§ Exercise brief:
Leaving out any pictures, transcribe every record exactly.

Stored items
★ ★ ★ ★

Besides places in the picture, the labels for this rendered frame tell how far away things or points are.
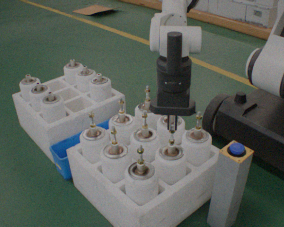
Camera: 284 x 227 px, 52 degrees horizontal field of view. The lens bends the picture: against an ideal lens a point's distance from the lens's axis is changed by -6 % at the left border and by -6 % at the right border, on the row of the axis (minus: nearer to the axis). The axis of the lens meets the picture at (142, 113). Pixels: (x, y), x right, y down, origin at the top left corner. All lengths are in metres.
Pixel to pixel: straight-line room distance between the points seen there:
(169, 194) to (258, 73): 0.47
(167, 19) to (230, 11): 2.28
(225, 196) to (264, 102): 0.61
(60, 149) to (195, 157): 0.54
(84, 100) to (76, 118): 0.16
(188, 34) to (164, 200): 0.46
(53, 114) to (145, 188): 0.55
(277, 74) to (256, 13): 1.96
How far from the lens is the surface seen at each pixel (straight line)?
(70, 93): 1.49
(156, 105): 0.80
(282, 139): 1.16
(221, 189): 0.91
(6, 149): 1.48
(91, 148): 0.99
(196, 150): 0.96
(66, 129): 1.25
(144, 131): 0.96
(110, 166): 0.91
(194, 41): 0.71
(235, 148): 0.83
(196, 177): 0.95
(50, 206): 1.15
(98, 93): 1.32
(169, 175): 0.91
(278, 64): 0.98
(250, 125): 1.21
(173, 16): 0.80
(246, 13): 2.96
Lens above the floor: 0.84
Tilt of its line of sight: 32 degrees down
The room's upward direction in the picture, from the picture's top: 2 degrees counter-clockwise
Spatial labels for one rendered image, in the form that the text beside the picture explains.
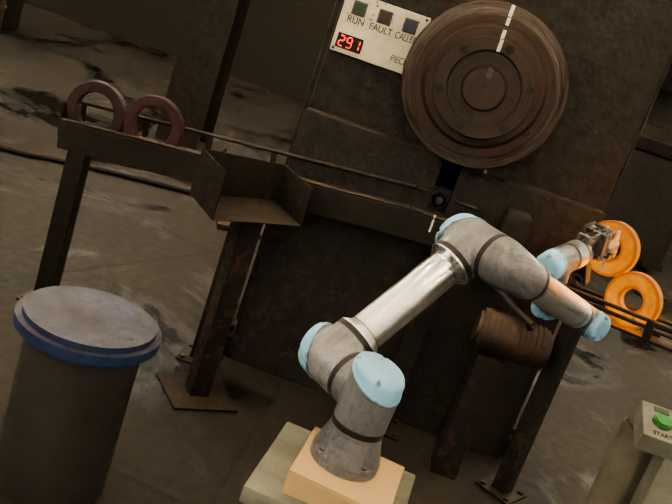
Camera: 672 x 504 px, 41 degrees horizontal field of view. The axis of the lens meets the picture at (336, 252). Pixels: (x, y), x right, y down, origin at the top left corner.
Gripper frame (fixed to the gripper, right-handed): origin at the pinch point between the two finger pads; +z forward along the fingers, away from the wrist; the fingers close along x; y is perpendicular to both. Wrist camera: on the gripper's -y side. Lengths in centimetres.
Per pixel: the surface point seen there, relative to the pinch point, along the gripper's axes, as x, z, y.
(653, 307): -18.4, -5.2, -9.7
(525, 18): 43, -4, 51
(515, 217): 27.6, -8.1, -3.0
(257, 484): 2, -125, -23
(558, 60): 33, 1, 42
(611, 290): -5.9, -5.5, -11.0
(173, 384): 79, -88, -63
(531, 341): 5.9, -19.2, -30.1
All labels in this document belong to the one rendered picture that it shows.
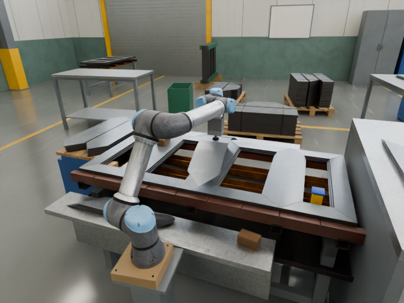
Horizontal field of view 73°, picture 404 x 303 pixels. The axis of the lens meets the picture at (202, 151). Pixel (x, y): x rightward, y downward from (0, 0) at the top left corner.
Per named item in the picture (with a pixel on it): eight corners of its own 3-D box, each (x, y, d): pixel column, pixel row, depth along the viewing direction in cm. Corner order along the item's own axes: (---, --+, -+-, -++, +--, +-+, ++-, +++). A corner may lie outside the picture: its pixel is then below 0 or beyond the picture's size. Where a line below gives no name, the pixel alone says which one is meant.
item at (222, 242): (70, 195, 179) (70, 191, 177) (275, 244, 136) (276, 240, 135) (45, 213, 162) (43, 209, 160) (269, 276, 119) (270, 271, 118)
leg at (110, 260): (111, 261, 211) (96, 186, 183) (118, 264, 209) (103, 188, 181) (106, 267, 206) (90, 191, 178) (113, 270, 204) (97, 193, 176)
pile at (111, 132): (119, 120, 275) (118, 114, 272) (154, 124, 262) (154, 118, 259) (55, 151, 207) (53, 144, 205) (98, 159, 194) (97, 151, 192)
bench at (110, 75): (64, 129, 486) (50, 74, 446) (88, 117, 547) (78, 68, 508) (141, 136, 451) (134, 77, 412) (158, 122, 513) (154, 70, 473)
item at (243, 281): (81, 237, 193) (70, 195, 179) (269, 294, 151) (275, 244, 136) (77, 241, 190) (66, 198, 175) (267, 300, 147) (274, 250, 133)
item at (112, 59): (83, 96, 719) (76, 62, 683) (116, 83, 865) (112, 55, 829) (112, 97, 700) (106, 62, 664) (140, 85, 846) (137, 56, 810)
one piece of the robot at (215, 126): (226, 109, 164) (225, 134, 171) (211, 107, 167) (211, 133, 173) (222, 113, 155) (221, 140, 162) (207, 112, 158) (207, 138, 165)
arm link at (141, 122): (116, 235, 112) (157, 107, 114) (96, 221, 121) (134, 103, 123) (139, 234, 122) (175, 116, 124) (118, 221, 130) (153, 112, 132)
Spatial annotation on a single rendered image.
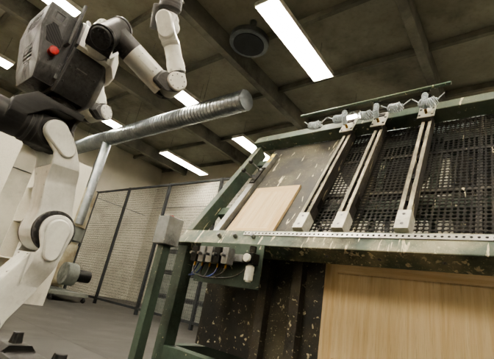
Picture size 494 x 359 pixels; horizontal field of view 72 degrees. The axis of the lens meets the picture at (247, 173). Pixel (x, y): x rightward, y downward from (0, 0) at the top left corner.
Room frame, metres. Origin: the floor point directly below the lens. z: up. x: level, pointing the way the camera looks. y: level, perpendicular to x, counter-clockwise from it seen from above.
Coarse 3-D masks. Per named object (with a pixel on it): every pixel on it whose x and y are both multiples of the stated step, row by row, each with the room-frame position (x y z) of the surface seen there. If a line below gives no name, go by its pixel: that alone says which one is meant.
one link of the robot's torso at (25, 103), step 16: (0, 96) 1.01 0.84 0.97; (16, 96) 1.02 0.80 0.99; (32, 96) 1.05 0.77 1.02; (48, 96) 1.08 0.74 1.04; (0, 112) 1.01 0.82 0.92; (16, 112) 1.04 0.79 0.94; (32, 112) 1.07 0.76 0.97; (48, 112) 1.20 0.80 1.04; (64, 112) 1.14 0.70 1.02; (0, 128) 1.06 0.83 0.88; (16, 128) 1.07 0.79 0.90
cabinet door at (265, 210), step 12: (264, 192) 2.33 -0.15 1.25; (276, 192) 2.26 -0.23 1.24; (288, 192) 2.19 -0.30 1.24; (252, 204) 2.31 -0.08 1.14; (264, 204) 2.23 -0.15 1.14; (276, 204) 2.16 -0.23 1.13; (288, 204) 2.09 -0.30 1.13; (240, 216) 2.26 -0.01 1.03; (252, 216) 2.20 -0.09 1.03; (264, 216) 2.14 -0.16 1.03; (276, 216) 2.06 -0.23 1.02; (228, 228) 2.24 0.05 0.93; (240, 228) 2.17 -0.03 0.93; (252, 228) 2.11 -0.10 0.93; (264, 228) 2.05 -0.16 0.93
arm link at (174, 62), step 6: (168, 48) 1.11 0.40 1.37; (174, 48) 1.11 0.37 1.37; (180, 48) 1.13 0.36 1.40; (168, 54) 1.12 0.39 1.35; (174, 54) 1.12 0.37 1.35; (180, 54) 1.13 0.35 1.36; (168, 60) 1.13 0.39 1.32; (174, 60) 1.13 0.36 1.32; (180, 60) 1.13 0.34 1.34; (168, 66) 1.14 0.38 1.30; (174, 66) 1.13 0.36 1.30; (180, 66) 1.14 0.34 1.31; (180, 72) 1.15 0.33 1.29; (162, 90) 1.18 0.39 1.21; (168, 96) 1.21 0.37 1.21
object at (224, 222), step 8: (272, 160) 2.58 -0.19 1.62; (264, 176) 2.53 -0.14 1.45; (248, 184) 2.48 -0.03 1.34; (256, 184) 2.47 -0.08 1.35; (248, 192) 2.42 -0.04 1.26; (240, 200) 2.37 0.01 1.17; (232, 208) 2.35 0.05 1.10; (224, 216) 2.32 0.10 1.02; (232, 216) 2.33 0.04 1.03; (224, 224) 2.28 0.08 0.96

★ ★ ★ ★

§ Task solution:
Besides places in the picture, the labels for this rendered frame tell how far away things or points are.
Camera: 284 x 227 px, 52 degrees horizontal field of view. The lens bends the picture: against an ideal lens a point's distance from the lens's axis is changed by -6 % at the left border and by -6 % at the right border, on the row of the axis (minus: nearer to the axis). The axis of the lens meets the picture at (142, 113). Pixels: (x, y), x right, y down, origin at the top left corner. All lengths are in metres.
Pixel to pixel: straight-line room distance between the points seen there:
(169, 194) to (258, 73): 0.47
(167, 19) to (230, 11): 2.28
(225, 196) to (264, 102): 0.61
(60, 149) to (195, 157): 0.54
(84, 100) to (76, 118): 0.16
(188, 34) to (164, 200): 0.46
(53, 114) to (145, 188): 0.55
(277, 74) to (256, 13): 1.96
How far from the lens is the surface seen at each pixel (straight line)?
(70, 93): 1.49
(156, 105): 0.80
(282, 139): 1.16
(221, 189): 0.91
(6, 149): 1.48
(91, 148): 0.99
(196, 150): 0.96
(66, 129): 1.25
(144, 131): 0.96
(110, 166): 0.91
(194, 41): 0.71
(235, 148): 0.83
(196, 177): 0.95
(50, 206): 1.15
(98, 93): 1.32
(169, 175): 0.91
(278, 64): 0.98
(250, 125): 1.21
(173, 16): 0.80
(246, 13): 2.96
Lens above the floor: 0.84
Tilt of its line of sight: 32 degrees down
The room's upward direction in the picture, from the picture's top: 2 degrees counter-clockwise
Spatial labels for one rendered image, in the form that the text beside the picture explains.
Camera: 672 x 504 px, 41 degrees horizontal field of view. The axis of the lens meets the picture at (336, 252). Pixels: (x, y), x right, y down, origin at the top left corner.
Gripper frame (fixed to the gripper, right-handed): origin at the pinch point between the two finger pads; +z forward along the fingers, away from the wrist; the fingers close along x; y is perpendicular to both. Wrist camera: on the gripper's -y side. Lengths in centimetres.
Per pixel: the surface point seen there, relative to the pinch point, along the gripper's axes, as x, z, y.
(653, 307): -18.4, -5.2, -9.7
(525, 18): 43, -4, 51
(515, 217): 27.6, -8.1, -3.0
(257, 484): 2, -125, -23
(558, 60): 33, 1, 42
(611, 290): -5.9, -5.5, -11.0
(173, 384): 79, -88, -63
(531, 341): 5.9, -19.2, -30.1
All labels in this document belong to the one rendered picture that it shows.
Horizontal field of view 73°, picture 404 x 303 pixels. The axis of the lens meets the picture at (202, 151). Pixel (x, y): x rightward, y downward from (0, 0) at the top left corner.
Per named item in the picture (with a pixel on it): eight corners of its own 3-D box, each (x, y, d): pixel column, pixel row, depth along the viewing direction in cm. Corner order along the item's own axes: (---, --+, -+-, -++, +--, +-+, ++-, +++). A corner may lie outside the picture: its pixel is then below 0 or beyond the picture's size. Where a line below gives no name, the pixel alone says which one is meant.
item at (222, 242): (70, 195, 179) (70, 191, 177) (275, 244, 136) (276, 240, 135) (45, 213, 162) (43, 209, 160) (269, 276, 119) (270, 271, 118)
leg at (110, 260): (111, 261, 211) (96, 186, 183) (118, 264, 209) (103, 188, 181) (106, 267, 206) (90, 191, 178) (113, 270, 204) (97, 193, 176)
pile at (111, 132): (119, 120, 275) (118, 114, 272) (154, 124, 262) (154, 118, 259) (55, 151, 207) (53, 144, 205) (98, 159, 194) (97, 151, 192)
bench at (110, 75): (64, 129, 486) (50, 74, 446) (88, 117, 547) (78, 68, 508) (141, 136, 451) (134, 77, 412) (158, 122, 513) (154, 70, 473)
item at (243, 281): (81, 237, 193) (70, 195, 179) (269, 294, 151) (275, 244, 136) (77, 241, 190) (66, 198, 175) (267, 300, 147) (274, 250, 133)
item at (112, 59): (83, 96, 719) (76, 62, 683) (116, 83, 865) (112, 55, 829) (112, 97, 700) (106, 62, 664) (140, 85, 846) (137, 56, 810)
one piece of the robot at (215, 126): (226, 109, 164) (225, 134, 171) (211, 107, 167) (211, 133, 173) (222, 113, 155) (221, 140, 162) (207, 112, 158) (207, 138, 165)
arm link at (141, 122): (116, 235, 112) (157, 107, 114) (96, 221, 121) (134, 103, 123) (139, 234, 122) (175, 116, 124) (118, 221, 130) (153, 112, 132)
Spatial annotation on a single rendered image.
Picture size 494 x 359 pixels; horizontal field of view 72 degrees. The axis of the lens meets the picture at (247, 173). Pixel (x, y): x rightward, y downward from (0, 0) at the top left corner.
Room frame, metres. Origin: the floor point directly below the lens. z: up. x: level, pointing the way the camera looks. y: level, perpendicular to x, counter-clockwise from it seen from above.
Coarse 3-D masks. Per named object (with a pixel on it): every pixel on it whose x and y are both multiples of the stated step, row by row, each with the room-frame position (x y z) of the surface seen there. If a line below gives no name, go by its pixel: that alone says which one is meant.
one link of the robot's torso at (25, 103), step 16: (0, 96) 1.01 0.84 0.97; (16, 96) 1.02 0.80 0.99; (32, 96) 1.05 0.77 1.02; (48, 96) 1.08 0.74 1.04; (0, 112) 1.01 0.82 0.92; (16, 112) 1.04 0.79 0.94; (32, 112) 1.07 0.76 0.97; (48, 112) 1.20 0.80 1.04; (64, 112) 1.14 0.70 1.02; (0, 128) 1.06 0.83 0.88; (16, 128) 1.07 0.79 0.90
cabinet door at (265, 210), step 12: (264, 192) 2.33 -0.15 1.25; (276, 192) 2.26 -0.23 1.24; (288, 192) 2.19 -0.30 1.24; (252, 204) 2.31 -0.08 1.14; (264, 204) 2.23 -0.15 1.14; (276, 204) 2.16 -0.23 1.13; (288, 204) 2.09 -0.30 1.13; (240, 216) 2.26 -0.01 1.03; (252, 216) 2.20 -0.09 1.03; (264, 216) 2.14 -0.16 1.03; (276, 216) 2.06 -0.23 1.02; (228, 228) 2.24 0.05 0.93; (240, 228) 2.17 -0.03 0.93; (252, 228) 2.11 -0.10 0.93; (264, 228) 2.05 -0.16 0.93
arm link at (174, 62), step 6: (168, 48) 1.11 0.40 1.37; (174, 48) 1.11 0.37 1.37; (180, 48) 1.13 0.36 1.40; (168, 54) 1.12 0.39 1.35; (174, 54) 1.12 0.37 1.35; (180, 54) 1.13 0.35 1.36; (168, 60) 1.13 0.39 1.32; (174, 60) 1.13 0.36 1.32; (180, 60) 1.13 0.34 1.34; (168, 66) 1.14 0.38 1.30; (174, 66) 1.13 0.36 1.30; (180, 66) 1.14 0.34 1.31; (180, 72) 1.15 0.33 1.29; (162, 90) 1.18 0.39 1.21; (168, 96) 1.21 0.37 1.21
object at (224, 222), step 8: (272, 160) 2.58 -0.19 1.62; (264, 176) 2.53 -0.14 1.45; (248, 184) 2.48 -0.03 1.34; (256, 184) 2.47 -0.08 1.35; (248, 192) 2.42 -0.04 1.26; (240, 200) 2.37 0.01 1.17; (232, 208) 2.35 0.05 1.10; (224, 216) 2.32 0.10 1.02; (232, 216) 2.33 0.04 1.03; (224, 224) 2.28 0.08 0.96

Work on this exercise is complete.